東ローマ帝国の最大版図は6世紀のユスティニアヌス帝の時に、西地中海を征服し、かつてのローマ帝国の全版図を回復した時になります。

 

一方東ローマ帝国が最盛期を迎えたのは10世紀末から11世紀初頭のマケドニア王朝(867年〜1057年)の時代になります。

 

7世紀以降、東方のイスラム勢力に押され衰退していた東ローマ帝国ですが、9世紀から徐々に国力を回復。テマ制(軍官区政)という独自の軍事・行政制度を敷き、中央集権化・皇帝専制を確立。

 

統制を安定させたことで、外に目を向け、イスラム勢力に奪われていた旧帝国領を次々と奪還していくのです。

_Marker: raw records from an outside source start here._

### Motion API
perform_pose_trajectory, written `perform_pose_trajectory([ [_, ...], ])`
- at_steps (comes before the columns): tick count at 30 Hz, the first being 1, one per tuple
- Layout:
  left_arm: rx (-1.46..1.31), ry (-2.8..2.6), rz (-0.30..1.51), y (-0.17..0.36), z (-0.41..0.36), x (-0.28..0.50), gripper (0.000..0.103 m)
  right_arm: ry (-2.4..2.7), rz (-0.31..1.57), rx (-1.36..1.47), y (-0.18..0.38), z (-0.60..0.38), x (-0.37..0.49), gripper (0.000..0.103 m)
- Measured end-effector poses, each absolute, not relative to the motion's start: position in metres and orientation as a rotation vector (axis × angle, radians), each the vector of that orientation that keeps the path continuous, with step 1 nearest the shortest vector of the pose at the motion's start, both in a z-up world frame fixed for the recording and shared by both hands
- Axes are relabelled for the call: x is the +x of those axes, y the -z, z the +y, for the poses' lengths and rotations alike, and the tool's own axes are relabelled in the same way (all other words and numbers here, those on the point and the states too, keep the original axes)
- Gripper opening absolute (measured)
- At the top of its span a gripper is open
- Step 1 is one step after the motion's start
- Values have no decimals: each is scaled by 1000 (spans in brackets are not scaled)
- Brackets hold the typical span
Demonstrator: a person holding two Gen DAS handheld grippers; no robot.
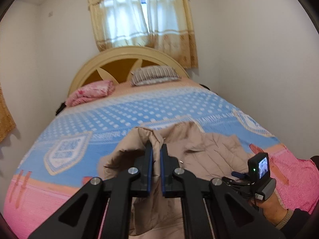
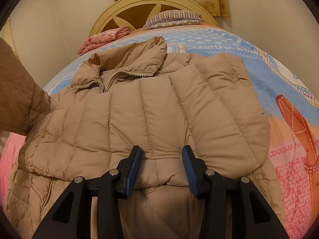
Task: Fold large clothes
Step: 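Lift the sleeve with the left tool, fold it across the jacket body, release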
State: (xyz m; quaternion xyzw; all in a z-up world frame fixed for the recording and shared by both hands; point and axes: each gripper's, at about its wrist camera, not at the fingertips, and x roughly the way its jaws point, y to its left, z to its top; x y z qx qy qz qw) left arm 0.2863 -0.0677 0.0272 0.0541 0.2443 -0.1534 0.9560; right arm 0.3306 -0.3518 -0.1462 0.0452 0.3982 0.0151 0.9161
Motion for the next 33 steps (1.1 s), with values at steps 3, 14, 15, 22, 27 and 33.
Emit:
perform_pose_trajectory([
  [3, 100, 364, 549, -4, -95, 294, 7, -34, 819, 99, 146, -353, 330, 45],
  [14, 150, 506, 656, 46, -172, 295, 7, -44, 813, 118, 147, -357, 331, 45],
  [15, 155, 512, 665, 50, -176, 295, 7, -45, 813, 121, 147, -357, 331, 45],
  [22, 164, 523, 700, 70, -194, 303, 7, -51, 809, 135, 147, -360, 330, 45],
  [27, 166, 538, 688, 71, -205, 301, 13, -52, 809, 137, 147, -360, 330, 45],
  [33, 150, 555, 616, 54, -205, 289, 67, -53, 809, 137, 147, -361, 329, 45],
])
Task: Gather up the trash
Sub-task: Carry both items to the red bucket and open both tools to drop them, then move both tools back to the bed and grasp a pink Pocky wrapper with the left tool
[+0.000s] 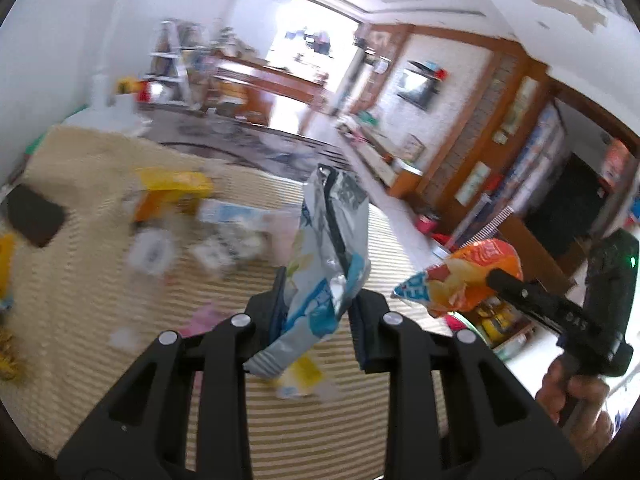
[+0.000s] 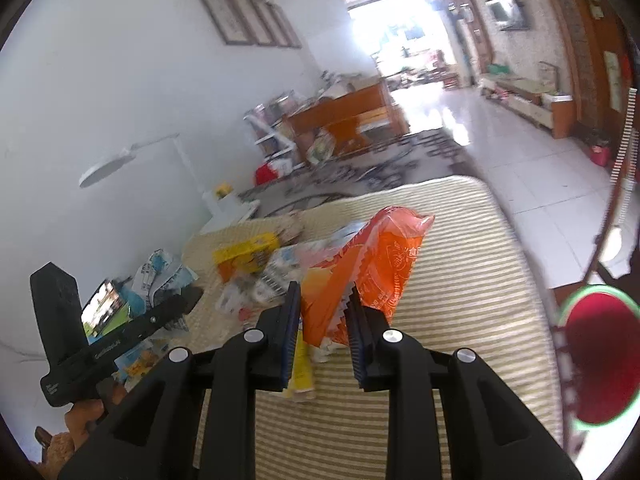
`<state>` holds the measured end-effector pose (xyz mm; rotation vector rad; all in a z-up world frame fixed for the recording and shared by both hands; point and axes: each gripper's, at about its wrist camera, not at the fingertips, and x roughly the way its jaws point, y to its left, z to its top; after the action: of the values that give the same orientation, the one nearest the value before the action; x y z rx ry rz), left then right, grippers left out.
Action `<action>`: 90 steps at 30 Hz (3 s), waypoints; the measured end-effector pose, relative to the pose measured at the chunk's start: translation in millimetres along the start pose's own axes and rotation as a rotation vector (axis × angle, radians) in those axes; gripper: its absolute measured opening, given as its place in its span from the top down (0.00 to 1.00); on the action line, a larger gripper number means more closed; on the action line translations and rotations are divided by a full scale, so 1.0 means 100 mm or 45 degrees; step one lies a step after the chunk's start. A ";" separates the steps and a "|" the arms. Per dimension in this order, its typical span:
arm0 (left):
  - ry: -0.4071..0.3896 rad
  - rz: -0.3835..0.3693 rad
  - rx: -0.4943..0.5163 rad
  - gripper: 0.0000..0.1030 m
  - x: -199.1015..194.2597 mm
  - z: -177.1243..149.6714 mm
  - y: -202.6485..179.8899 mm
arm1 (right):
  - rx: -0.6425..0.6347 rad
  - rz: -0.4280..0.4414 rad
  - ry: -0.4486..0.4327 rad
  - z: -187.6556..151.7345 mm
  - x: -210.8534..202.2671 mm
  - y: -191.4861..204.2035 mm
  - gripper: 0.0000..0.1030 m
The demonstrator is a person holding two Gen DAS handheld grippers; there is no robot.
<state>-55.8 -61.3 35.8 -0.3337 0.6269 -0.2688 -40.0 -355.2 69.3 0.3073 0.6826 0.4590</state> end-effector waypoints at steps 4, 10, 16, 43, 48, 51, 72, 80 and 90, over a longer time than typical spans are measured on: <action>0.079 -0.122 0.102 0.74 0.29 -0.04 -0.48 | 0.080 -0.108 -0.044 0.01 -0.39 -0.45 0.78; 0.263 -0.314 0.267 0.74 0.95 -0.27 -1.34 | 0.198 -0.325 -0.099 -0.11 -0.84 -1.21 0.78; 0.399 -0.398 0.516 0.74 1.56 -0.51 -2.12 | 0.389 -0.442 -0.131 -0.36 -1.10 -1.92 0.78; 0.354 -0.346 0.617 0.31 1.68 -0.77 -2.34 | 0.462 -0.475 -0.157 -0.40 -1.16 -2.02 0.46; 0.304 -0.264 0.577 0.29 1.31 -0.70 -1.95 | 0.374 -0.370 -0.145 -0.25 -1.05 -1.57 0.44; 0.278 -0.175 0.544 0.27 1.06 -0.65 -1.56 | 0.329 -0.253 -0.113 -0.20 -0.90 -1.25 0.41; 0.467 0.352 0.165 0.34 0.72 -0.65 0.89 | 0.205 -0.223 0.149 -0.40 -0.16 -0.60 0.40; 0.501 0.345 0.102 0.68 0.84 -0.75 1.02 | 0.141 -0.304 0.199 -0.41 -0.06 -0.51 0.40; 0.303 0.304 -0.017 0.73 0.44 -0.59 1.11 | -0.052 -0.283 0.302 -0.38 0.51 0.00 0.40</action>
<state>-41.3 11.4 -74.4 -0.2386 0.8954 -0.0753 -30.3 -325.3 14.3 0.1365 0.9267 0.2986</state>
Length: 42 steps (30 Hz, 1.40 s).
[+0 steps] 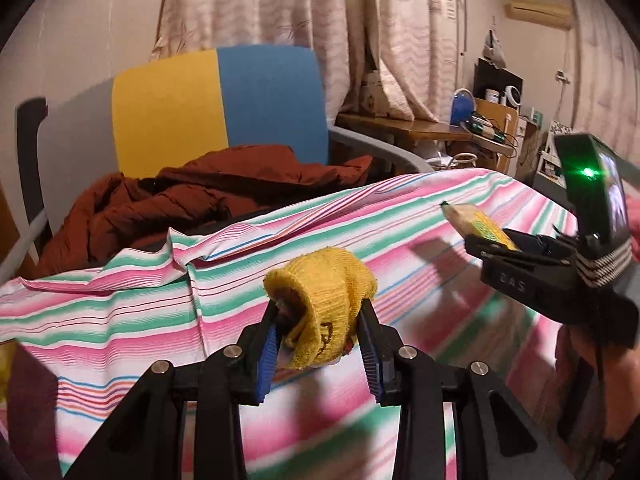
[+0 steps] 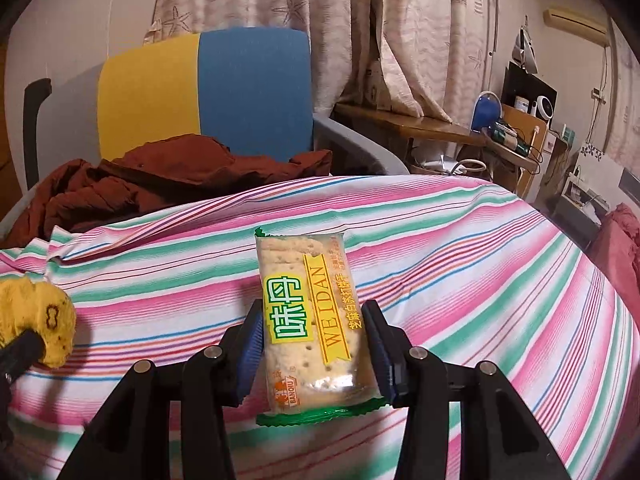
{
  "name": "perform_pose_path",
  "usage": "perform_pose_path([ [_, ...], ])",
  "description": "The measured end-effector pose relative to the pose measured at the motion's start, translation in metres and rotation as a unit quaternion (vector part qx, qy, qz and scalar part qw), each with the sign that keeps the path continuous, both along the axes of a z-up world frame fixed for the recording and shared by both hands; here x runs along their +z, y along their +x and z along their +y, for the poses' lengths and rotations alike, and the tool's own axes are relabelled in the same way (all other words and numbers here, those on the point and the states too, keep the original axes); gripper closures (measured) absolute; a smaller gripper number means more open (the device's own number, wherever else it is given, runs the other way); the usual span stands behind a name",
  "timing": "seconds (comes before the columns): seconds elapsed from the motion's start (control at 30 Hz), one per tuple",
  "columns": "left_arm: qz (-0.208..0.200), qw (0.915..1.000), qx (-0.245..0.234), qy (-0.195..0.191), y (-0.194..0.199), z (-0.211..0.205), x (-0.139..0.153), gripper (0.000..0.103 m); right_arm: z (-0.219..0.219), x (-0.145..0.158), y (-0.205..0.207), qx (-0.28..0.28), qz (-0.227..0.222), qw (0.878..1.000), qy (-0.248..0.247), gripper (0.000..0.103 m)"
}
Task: Organize objects
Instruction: 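Carry the cracker packet and yellow glove to the gold tray and release both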
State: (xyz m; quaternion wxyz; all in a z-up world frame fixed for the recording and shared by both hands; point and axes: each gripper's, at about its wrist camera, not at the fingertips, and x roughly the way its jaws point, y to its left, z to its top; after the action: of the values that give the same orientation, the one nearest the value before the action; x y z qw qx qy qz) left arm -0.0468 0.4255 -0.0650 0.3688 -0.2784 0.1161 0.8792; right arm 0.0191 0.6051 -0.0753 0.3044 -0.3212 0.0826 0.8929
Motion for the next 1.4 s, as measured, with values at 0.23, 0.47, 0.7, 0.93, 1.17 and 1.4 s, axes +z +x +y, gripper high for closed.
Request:
perform_pose_path([
  [0.23,0.008,1.0000,0.000,0.002,0.018,-0.023,0.004,0.066,-0.031,0.007,0.009,0.022,-0.001,1.000,0.009,0.055],
  [0.47,0.007,0.9999,0.004,0.009,0.036,-0.053,0.006,0.066,-0.066,0.012,0.028,0.044,0.009,0.999,-0.027,0.055],
  [0.7,-0.008,0.9997,0.019,0.013,0.049,-0.089,0.003,0.066,-0.108,0.015,0.043,0.077,0.026,0.994,-0.077,0.055],
  [0.93,-0.030,0.9989,0.030,0.020,0.062,-0.130,0.006,0.066,-0.155,0.025,0.052,0.111,0.044,0.987,-0.105,0.055],
  [1.17,-0.047,0.9960,0.051,0.056,0.077,-0.182,0.021,0.066,-0.198,0.041,0.053,0.149,0.058,0.981,-0.115,0.055],
  [1.4,-0.061,0.9902,0.084,0.094,0.077,-0.233,0.035,0.066,-0.243,0.058,0.043,0.197,0.065,0.971,-0.122,0.055],
])
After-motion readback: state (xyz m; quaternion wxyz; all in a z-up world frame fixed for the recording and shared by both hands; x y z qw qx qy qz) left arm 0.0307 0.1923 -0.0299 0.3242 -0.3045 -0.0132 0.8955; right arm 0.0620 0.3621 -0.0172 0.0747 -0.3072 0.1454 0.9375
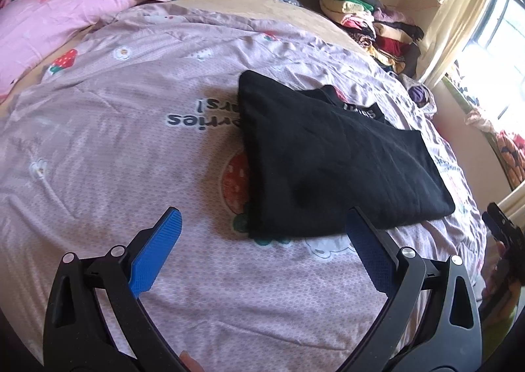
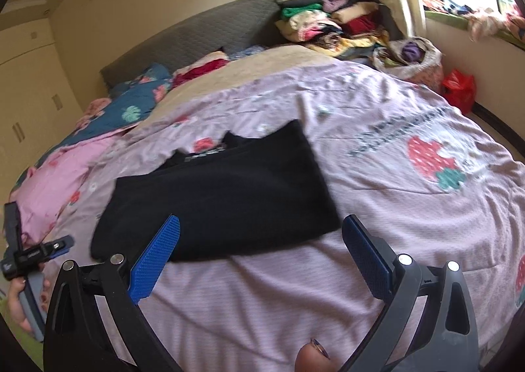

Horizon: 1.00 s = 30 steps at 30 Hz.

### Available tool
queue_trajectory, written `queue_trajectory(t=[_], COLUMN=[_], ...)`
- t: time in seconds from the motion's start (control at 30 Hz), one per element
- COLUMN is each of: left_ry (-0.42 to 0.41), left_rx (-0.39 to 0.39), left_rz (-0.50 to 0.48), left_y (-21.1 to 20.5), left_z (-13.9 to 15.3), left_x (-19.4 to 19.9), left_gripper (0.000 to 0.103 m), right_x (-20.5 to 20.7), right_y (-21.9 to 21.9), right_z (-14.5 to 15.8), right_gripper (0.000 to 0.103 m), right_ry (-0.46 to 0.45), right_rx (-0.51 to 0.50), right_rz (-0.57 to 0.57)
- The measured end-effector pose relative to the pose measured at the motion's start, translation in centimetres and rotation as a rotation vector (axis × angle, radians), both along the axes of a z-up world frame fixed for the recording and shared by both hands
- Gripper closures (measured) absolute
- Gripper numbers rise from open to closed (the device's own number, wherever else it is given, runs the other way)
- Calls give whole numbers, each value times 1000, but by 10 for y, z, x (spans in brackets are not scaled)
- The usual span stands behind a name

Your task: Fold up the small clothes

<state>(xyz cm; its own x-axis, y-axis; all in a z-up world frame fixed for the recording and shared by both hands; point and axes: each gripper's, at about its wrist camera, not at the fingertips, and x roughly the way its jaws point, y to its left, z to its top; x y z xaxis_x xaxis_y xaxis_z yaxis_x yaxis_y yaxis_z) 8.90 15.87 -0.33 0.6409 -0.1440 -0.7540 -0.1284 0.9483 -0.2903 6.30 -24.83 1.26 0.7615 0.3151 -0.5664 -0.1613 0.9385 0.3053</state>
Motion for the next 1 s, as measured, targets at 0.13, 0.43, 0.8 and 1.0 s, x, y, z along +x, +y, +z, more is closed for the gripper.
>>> queue_trajectory(t=[0.13, 0.43, 0.8, 1.0], left_ry=[-2, -4, -26, -27], left_rx=[-5, -22, 0, 9], left_rz=[14, 53, 65, 58], left_y=[10, 36, 49, 50], left_z=[-1, -3, 3, 3], left_x=[-3, -4, 23, 46], left_gripper=[10, 10, 10, 10], right_x=[-7, -20, -8, 0], right_y=[32, 125, 213, 240], right_z=[7, 24, -4, -34], right_gripper=[5, 4, 4, 4], right_ry=[-3, -27, -11, -2], right_rx=[13, -13, -261, -398], right_rz=[79, 286, 381, 411])
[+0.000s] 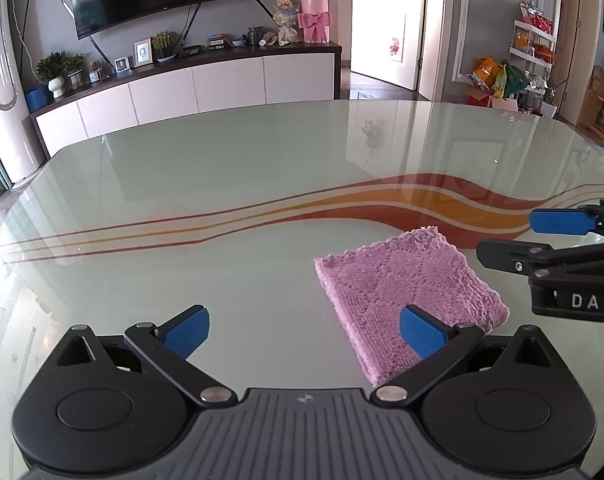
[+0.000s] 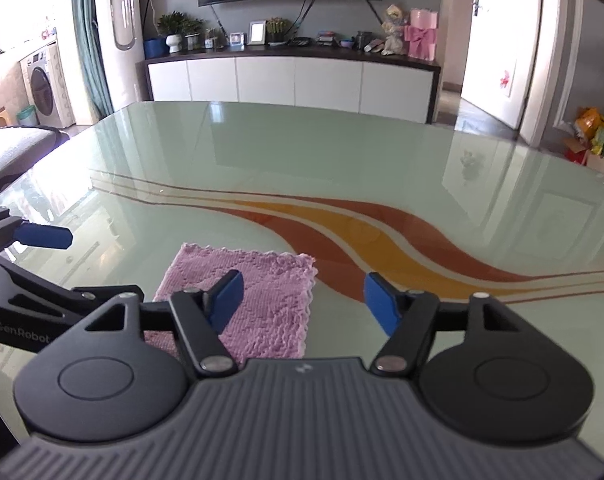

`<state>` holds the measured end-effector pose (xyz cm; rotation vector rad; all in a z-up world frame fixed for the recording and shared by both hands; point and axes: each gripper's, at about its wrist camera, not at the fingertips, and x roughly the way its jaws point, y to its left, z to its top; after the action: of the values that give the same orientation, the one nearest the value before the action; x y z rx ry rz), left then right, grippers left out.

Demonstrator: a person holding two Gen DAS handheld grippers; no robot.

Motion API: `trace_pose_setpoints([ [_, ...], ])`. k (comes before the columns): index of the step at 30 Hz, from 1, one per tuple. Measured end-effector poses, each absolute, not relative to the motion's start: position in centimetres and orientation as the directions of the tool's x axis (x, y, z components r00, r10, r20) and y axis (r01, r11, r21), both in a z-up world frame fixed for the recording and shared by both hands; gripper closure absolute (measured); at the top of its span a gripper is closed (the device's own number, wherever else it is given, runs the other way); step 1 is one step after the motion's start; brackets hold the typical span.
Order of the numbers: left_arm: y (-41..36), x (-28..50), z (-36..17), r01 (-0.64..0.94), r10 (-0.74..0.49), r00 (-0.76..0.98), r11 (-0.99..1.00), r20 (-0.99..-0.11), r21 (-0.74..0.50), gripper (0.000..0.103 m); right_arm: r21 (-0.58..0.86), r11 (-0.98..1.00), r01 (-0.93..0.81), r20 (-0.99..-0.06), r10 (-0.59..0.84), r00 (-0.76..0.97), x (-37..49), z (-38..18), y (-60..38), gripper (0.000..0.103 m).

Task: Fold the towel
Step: 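Lower the right gripper onto the towel edge and close it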

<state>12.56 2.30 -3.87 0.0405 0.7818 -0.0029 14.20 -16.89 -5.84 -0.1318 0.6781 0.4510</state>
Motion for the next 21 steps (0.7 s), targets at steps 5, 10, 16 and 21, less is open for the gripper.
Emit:
trace_pose_setpoints([
  [5,2.2,12.9,-4.0,0.026,0.005,0.71,0.999,-0.705,0.033,0.001,0.039,0.888,-0.458,-0.647,0.372,0.666,14.8,-6.3,-16.7,0.059],
  [10,2.2,13.1,-4.2,0.029,0.004,0.708,0.999,-0.706,0.035,0.001,0.042,0.881,-0.471,-0.663,0.377,0.647,15.3,-6.9,-16.4,0.071],
  [16,2.2,13.4,-4.4,0.033,0.0,0.707,0.999,-0.707,0.034,0.001,0.047,0.879,-0.474,-0.672,0.379,0.636,15.8,-7.4,-16.2,0.071],
  [21,2.3,13.7,-4.6,0.034,-0.005,0.708,0.999,-0.706,0.027,0.001,0.051,0.88,-0.472,-0.683,0.376,0.626,16.5,-7.9,-16.2,0.08],
])
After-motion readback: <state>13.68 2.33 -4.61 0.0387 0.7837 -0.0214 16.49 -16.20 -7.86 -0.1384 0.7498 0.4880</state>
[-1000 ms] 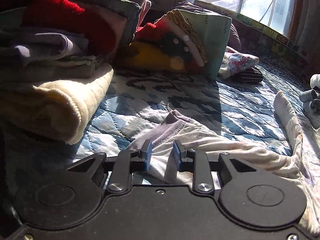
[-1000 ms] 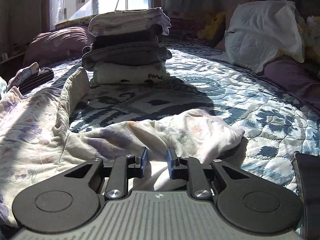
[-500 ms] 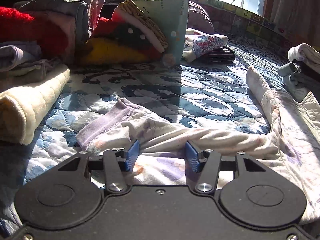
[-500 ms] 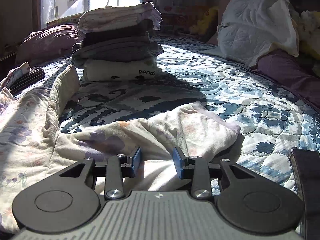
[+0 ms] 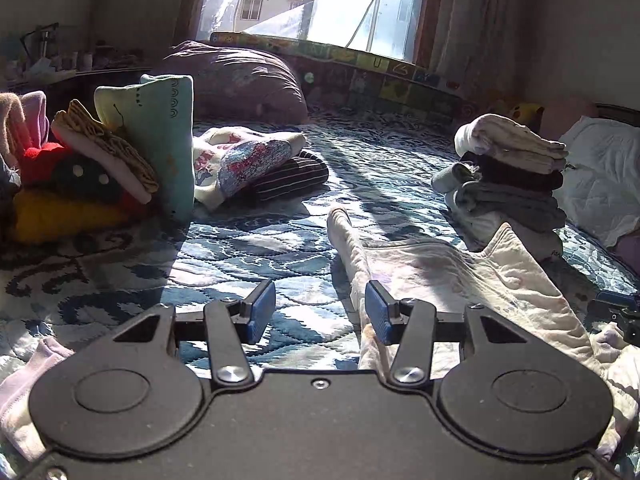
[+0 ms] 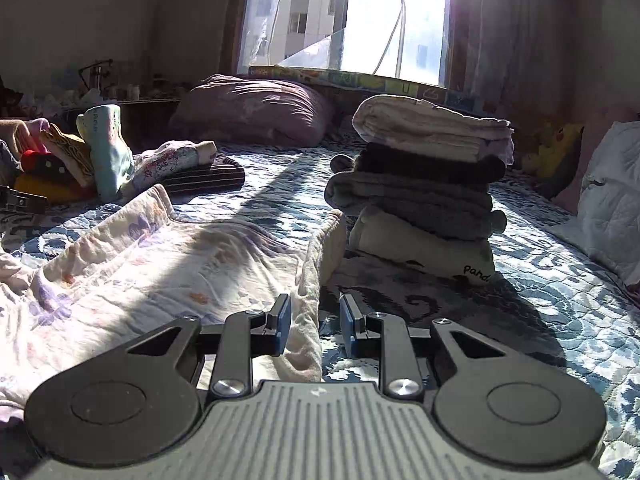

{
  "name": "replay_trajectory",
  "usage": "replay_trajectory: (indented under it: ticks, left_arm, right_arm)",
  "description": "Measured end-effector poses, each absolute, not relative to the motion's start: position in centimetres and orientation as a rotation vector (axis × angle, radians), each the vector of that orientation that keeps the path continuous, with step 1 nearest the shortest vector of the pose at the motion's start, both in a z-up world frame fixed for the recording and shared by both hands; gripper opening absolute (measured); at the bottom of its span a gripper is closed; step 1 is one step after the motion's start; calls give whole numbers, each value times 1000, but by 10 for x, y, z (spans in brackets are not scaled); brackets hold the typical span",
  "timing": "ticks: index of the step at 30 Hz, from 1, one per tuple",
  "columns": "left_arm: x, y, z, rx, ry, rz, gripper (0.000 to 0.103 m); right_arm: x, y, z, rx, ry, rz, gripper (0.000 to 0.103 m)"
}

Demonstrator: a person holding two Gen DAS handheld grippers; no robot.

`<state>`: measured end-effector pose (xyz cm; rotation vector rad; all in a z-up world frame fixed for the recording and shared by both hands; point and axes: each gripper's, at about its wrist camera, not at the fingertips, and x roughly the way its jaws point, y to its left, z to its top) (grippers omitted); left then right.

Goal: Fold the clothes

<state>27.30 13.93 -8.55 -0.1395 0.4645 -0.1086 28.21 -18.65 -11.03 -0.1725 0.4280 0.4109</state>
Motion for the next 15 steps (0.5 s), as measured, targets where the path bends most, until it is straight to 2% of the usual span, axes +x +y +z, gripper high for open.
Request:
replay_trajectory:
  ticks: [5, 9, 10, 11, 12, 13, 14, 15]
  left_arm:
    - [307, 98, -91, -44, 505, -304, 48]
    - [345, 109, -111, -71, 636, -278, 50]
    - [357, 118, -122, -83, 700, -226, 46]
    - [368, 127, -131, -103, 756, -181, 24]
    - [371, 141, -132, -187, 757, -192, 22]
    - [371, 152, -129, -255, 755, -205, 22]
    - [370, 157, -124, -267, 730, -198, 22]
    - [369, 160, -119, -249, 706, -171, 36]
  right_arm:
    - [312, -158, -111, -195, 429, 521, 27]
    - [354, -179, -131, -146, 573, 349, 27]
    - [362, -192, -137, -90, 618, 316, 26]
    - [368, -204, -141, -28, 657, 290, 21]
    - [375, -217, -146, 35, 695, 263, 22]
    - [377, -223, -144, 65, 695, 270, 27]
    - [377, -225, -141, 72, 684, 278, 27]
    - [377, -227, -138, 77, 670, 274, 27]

そうして11世紀前半には北イタリア、南イタリア、バルカン半島、アナトリア半島などを征服して、東地中海帝国を築き上げました。

 

文化面でも繁栄し、コンスタンティノス7世のもとで古代ギリシア文化の復興が進められました。

 

この「マケドニア朝ルネサンス」とも呼ばれる文化的繁栄をみたコンスタンティノープルには、世界各地から優れた商人・芸術家などがやってきて、人口40万人を擁するヨーロッパ屈指の国際都市に成長しました。